Here I will consider the rubric points individually and describe how I addressed each point in my implementation.
My project includes the following files:
* model.py containing the script to create and train the model. It contains the main code necessary for the project to train.
* drive.py for driving the car in autonomous mode. It is used along with model.h5 to drive the car in the simulator autonomously.

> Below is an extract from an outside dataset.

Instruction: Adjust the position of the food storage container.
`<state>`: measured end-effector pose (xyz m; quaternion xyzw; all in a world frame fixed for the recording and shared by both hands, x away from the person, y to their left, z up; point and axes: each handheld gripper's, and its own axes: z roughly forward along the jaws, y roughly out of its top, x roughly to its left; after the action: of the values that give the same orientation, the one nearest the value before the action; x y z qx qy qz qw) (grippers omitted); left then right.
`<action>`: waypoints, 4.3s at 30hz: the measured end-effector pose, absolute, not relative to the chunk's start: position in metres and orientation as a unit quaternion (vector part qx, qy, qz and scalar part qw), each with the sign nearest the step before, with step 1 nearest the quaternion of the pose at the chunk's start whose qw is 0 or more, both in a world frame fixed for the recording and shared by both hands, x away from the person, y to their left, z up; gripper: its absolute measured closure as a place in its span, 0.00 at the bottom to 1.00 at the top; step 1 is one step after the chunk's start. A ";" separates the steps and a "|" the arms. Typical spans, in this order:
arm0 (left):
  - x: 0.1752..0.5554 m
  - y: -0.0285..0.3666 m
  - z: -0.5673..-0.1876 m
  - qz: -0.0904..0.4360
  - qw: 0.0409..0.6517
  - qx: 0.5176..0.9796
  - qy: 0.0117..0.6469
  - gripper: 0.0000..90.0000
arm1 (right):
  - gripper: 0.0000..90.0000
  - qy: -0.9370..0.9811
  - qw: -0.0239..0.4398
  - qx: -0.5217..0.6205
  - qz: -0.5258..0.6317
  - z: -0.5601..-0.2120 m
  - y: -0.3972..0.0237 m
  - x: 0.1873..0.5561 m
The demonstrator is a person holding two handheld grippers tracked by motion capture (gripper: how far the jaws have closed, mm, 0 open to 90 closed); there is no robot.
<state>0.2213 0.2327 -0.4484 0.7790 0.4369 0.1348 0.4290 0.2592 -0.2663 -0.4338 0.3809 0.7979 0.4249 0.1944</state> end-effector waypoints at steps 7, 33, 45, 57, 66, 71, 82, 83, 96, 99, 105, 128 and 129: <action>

First of all, the model is trained to generate the model.h5 file with the help of following command. model.py file contains the code to train the model.
python model.py
Using the Udacity provided simulator and my drive.py file, the car can be driven autonomously around the track by executing:
python drive.py model.h5
After the car successfully steers through the track, the video of the driving behavior can be formed by producing various frames and saving that frames in the output-video folder, by executing the following command. The fourth argument, output-video, is the directory in which to save the images seen by the agent. If the directory already exists, it'll be overwritten.
python drive.py model.h5 output-video
After all the frames of the car driving in the simulator are saved in the output-video folder, the video can be made by combining all the frames with the use of following command. It creates a video based on images found in the output-video directory. The name of the video will be the name of the directory followed by '.mp4'.
python video.py output-video
Optionally, we can specify the FPS (frames per second) of the video. The default is 60 fps.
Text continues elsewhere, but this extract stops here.